Several precautions must be taken in order to perform the test in the best conditions.
- Carry out the first electro-chemical analysis (T0) using the PolyScan P200, in the “tendency of evolution” menu immediately after sampling from the tank / barrel or after opening of the bottle, without waiting for the wine to enter into contact with the air. For example, do not take all the samples in the cellars then transport them to the laboratory to carry out the analysis. Aeration of the sample may compromise the test results.
- Sample 50 ml of wine using a pipette and carefully place it in a 125-ml flask with a septum. Do not shake. Leave the sample at the temperature of the wine when it was sampled (in the cellar, for example) for two hours.
- Two hours after sampling (the countdown is shown on the screen of the PolyScan P200), carry out further electro-chemical analysis (T 2 hrs) on the sample.
- The PolyScan then indicates the category of the wine: high sensitivity or low sensitivity, as well as the EasyOx and PhenOx values of the initial sample. These values complete the analysis: if they are particularly low, it is possible that the sample is already oxidised.
Two tests performed on a same wine may have a different result if the second test is performed on the wine that has remained in the open air. The wine that remains in the open air oxidises and therefore the result will not reflect the actual oxidative potential of the wine found in the bottle or the vat.
An “oxidised” wine may sometimes not become oxidised any further. Therefore, it is possible that the test no longer deems the wine to be sensitive, simply because the mechanism of oxidation is already advanced.
The addition of SO2 does not compromise the result of the wine evolution test.

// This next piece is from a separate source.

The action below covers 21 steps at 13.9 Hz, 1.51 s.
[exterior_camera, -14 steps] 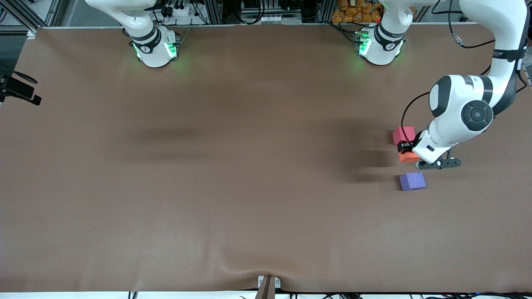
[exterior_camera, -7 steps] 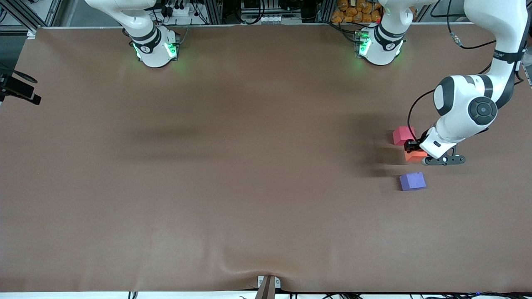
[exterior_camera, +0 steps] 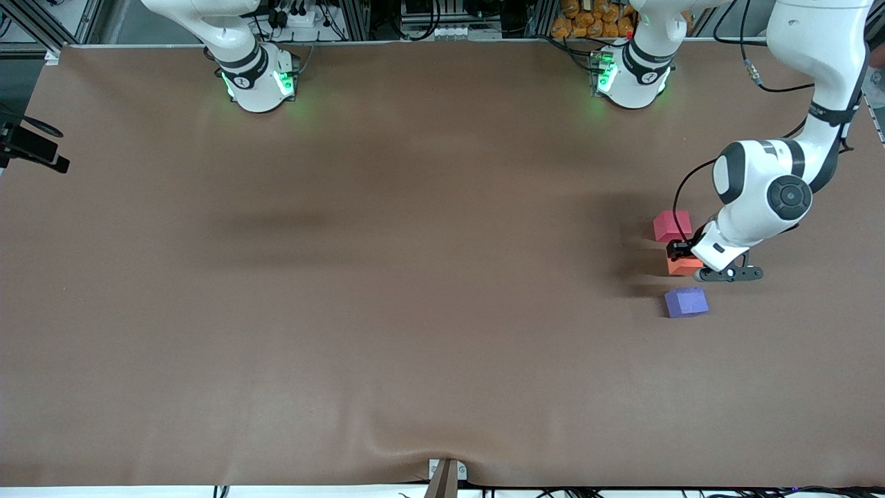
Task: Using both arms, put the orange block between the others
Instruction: 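Lower the orange cube between the pink and purple cubes, open left gripper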
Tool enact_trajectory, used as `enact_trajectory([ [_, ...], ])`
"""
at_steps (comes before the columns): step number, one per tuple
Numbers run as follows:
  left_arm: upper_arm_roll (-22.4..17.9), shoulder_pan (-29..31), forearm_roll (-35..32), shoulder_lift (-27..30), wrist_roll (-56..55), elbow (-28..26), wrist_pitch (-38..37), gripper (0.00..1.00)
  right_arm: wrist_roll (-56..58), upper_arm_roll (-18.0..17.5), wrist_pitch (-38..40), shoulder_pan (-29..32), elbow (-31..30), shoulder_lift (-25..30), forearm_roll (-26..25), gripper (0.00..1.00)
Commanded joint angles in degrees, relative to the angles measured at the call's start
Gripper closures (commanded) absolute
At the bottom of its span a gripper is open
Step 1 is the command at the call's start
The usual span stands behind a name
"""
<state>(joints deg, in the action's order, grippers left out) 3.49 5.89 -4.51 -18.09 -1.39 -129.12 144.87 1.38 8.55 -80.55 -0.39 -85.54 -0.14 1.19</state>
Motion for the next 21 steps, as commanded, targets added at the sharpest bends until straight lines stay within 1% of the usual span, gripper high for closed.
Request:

Test results and decision aids
The Tendency of Evolution test provides an indication of a wine’s sensitivity to oxidation at a given moment, i.e. the moment when the test is performed.

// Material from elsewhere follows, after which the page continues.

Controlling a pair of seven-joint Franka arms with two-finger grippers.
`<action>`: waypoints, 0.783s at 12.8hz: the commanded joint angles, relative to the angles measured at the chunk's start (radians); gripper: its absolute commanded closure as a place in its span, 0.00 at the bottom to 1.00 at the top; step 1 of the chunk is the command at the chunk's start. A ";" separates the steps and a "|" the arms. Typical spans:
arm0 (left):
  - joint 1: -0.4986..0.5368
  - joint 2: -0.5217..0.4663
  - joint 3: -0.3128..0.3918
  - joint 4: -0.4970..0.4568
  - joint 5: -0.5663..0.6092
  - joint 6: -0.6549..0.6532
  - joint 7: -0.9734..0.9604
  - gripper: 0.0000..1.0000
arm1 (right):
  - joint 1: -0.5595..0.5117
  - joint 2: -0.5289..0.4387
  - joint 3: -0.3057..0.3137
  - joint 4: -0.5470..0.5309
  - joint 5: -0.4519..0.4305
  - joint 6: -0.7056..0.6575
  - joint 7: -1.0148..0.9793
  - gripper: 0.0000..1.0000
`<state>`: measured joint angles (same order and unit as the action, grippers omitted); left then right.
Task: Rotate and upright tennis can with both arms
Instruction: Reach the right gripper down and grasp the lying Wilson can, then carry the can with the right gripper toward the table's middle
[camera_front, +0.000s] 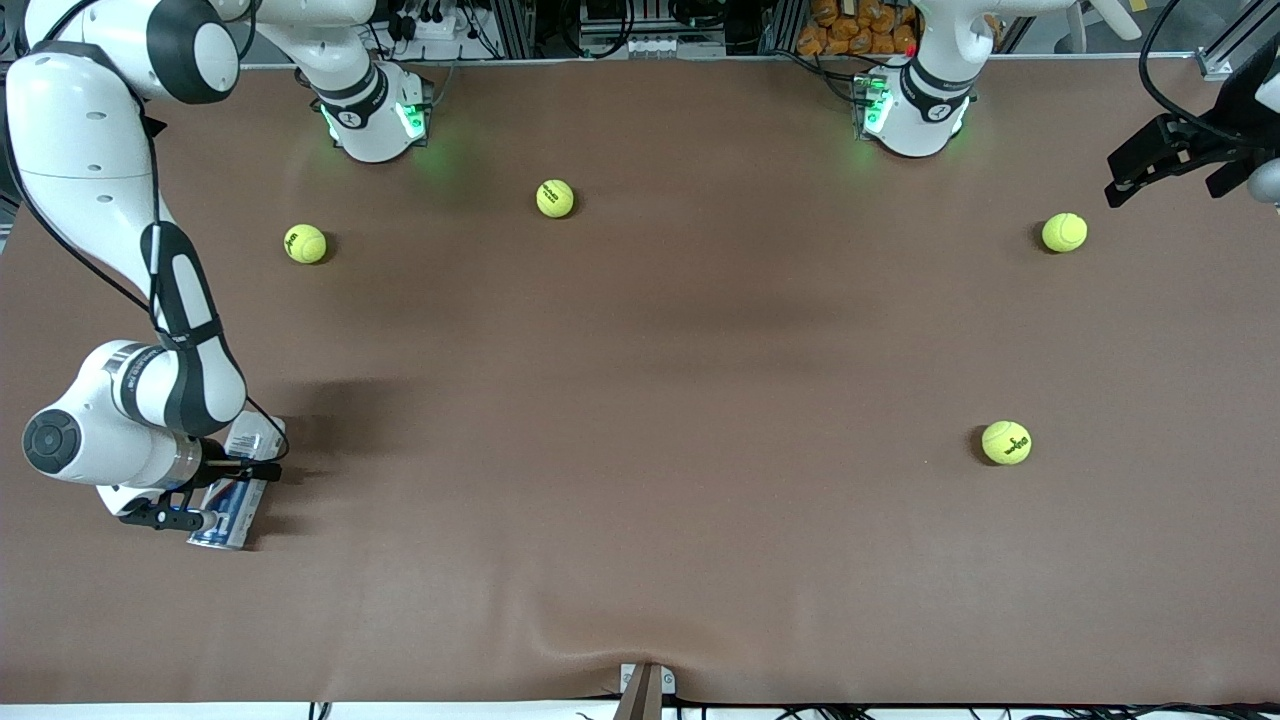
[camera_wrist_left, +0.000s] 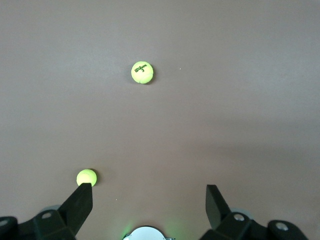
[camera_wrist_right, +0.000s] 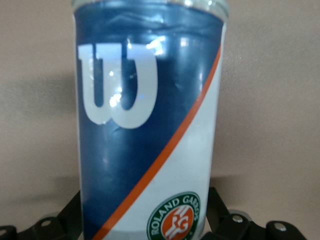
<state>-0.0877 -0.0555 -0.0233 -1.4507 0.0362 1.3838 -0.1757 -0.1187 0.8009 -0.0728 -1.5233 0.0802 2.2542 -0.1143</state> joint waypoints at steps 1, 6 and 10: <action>-0.004 0.003 0.002 0.007 -0.016 -0.012 0.016 0.00 | -0.006 0.018 0.008 0.021 0.020 0.001 -0.089 0.31; -0.007 0.003 0.000 0.007 -0.016 -0.012 0.016 0.00 | 0.071 -0.032 0.018 0.054 0.015 -0.047 -0.286 0.37; -0.004 0.003 0.000 0.006 -0.016 -0.012 0.016 0.00 | 0.276 -0.110 0.019 0.072 0.004 -0.088 -0.306 0.35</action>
<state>-0.0921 -0.0518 -0.0268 -1.4513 0.0338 1.3838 -0.1756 0.0708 0.7386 -0.0420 -1.4354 0.0803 2.2011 -0.3907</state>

It may change throughout the winemaking process and its interpretation should be corroborated with the stage of the wine’s elaboration. Two results are possible: either the wine is deemed to be sensitive or it is classed as not very sensitive.
Depending on the test result, the winemaker can adapt his or her winemaking, ageing, blending and storage choices.
For example, to optimise the shelf-life of a wine sensitive to oxidation, a winemaker can:
- Avoid long and oxidative ageing processes (micro-oxygenation, barrel-ageing) or carry out blending beforehand with a wine that is not very sensitive.
- Maintain a certain level of fine lees in the storage vat in order to benefit from their anti-oxidative effect.
- Avoid selecting these wines for sulphite-free conservation and commercialisation.
- Avoid oxygen intake during transfers, filtering and bottling.
- Choose closures that have low oxygen permeability and prefer short consumption circuits.
On the contrary, for a wine that is not very sensitive to oxidation, it is possible to:
- Carry out long ageing whilst implementing monitoring via the Tendency of Evolution test to avoid carrying on the ageing process for too long.
- Limit sulphite addition if the preparation and bottling stages are well controlled.
- Choose a closure and its permeability to oxygen depending on the desired shelf-life for the wine.